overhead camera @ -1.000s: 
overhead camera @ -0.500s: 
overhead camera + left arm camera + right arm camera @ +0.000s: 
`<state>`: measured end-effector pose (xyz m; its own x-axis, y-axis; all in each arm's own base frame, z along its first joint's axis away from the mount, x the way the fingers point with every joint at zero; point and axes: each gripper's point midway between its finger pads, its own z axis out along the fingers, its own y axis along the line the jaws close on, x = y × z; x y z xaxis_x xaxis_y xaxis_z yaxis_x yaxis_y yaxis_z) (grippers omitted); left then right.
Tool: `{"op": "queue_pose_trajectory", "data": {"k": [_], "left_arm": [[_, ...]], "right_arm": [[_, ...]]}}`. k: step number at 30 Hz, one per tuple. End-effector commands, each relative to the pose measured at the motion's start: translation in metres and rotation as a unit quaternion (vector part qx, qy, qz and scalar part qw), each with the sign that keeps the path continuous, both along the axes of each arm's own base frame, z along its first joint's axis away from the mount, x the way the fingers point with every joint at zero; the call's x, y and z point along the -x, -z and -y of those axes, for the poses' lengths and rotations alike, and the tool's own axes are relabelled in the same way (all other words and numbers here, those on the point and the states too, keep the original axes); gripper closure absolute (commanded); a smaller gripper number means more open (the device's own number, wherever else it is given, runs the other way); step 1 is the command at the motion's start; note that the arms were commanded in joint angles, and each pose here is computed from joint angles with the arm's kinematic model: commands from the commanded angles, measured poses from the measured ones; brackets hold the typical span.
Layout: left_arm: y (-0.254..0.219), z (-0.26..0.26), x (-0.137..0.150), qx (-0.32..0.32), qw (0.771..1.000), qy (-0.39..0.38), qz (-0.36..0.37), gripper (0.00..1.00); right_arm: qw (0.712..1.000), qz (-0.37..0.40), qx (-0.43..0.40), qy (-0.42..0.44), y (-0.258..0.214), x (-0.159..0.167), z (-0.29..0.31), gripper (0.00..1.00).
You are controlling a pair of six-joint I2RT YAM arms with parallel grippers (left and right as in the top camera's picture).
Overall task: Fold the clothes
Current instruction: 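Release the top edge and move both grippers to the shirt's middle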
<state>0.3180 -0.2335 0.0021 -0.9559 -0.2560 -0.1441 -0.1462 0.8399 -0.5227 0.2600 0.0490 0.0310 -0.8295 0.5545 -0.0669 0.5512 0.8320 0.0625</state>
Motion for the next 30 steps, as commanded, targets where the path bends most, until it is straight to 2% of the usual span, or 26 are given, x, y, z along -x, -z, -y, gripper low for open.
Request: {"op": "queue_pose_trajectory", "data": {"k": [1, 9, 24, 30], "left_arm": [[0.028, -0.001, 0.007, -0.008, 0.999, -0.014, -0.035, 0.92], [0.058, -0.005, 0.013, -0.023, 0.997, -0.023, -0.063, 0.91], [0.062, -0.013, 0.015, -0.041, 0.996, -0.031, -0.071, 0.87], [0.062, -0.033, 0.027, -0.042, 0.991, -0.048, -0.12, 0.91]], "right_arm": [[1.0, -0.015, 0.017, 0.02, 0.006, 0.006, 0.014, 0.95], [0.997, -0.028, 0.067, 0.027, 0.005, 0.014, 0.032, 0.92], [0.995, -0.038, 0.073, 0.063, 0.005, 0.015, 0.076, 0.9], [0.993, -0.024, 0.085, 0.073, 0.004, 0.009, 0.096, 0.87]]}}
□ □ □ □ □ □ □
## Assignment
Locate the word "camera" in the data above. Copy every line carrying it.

## Solution to this problem
overhead camera @ -1.000s: 
overhead camera @ -0.500s: 
overhead camera + left arm camera + right arm camera @ +0.000s: 
You are controlling a pair of six-joint I2RT YAM arms with parallel grippers (left and right as in the top camera's picture).

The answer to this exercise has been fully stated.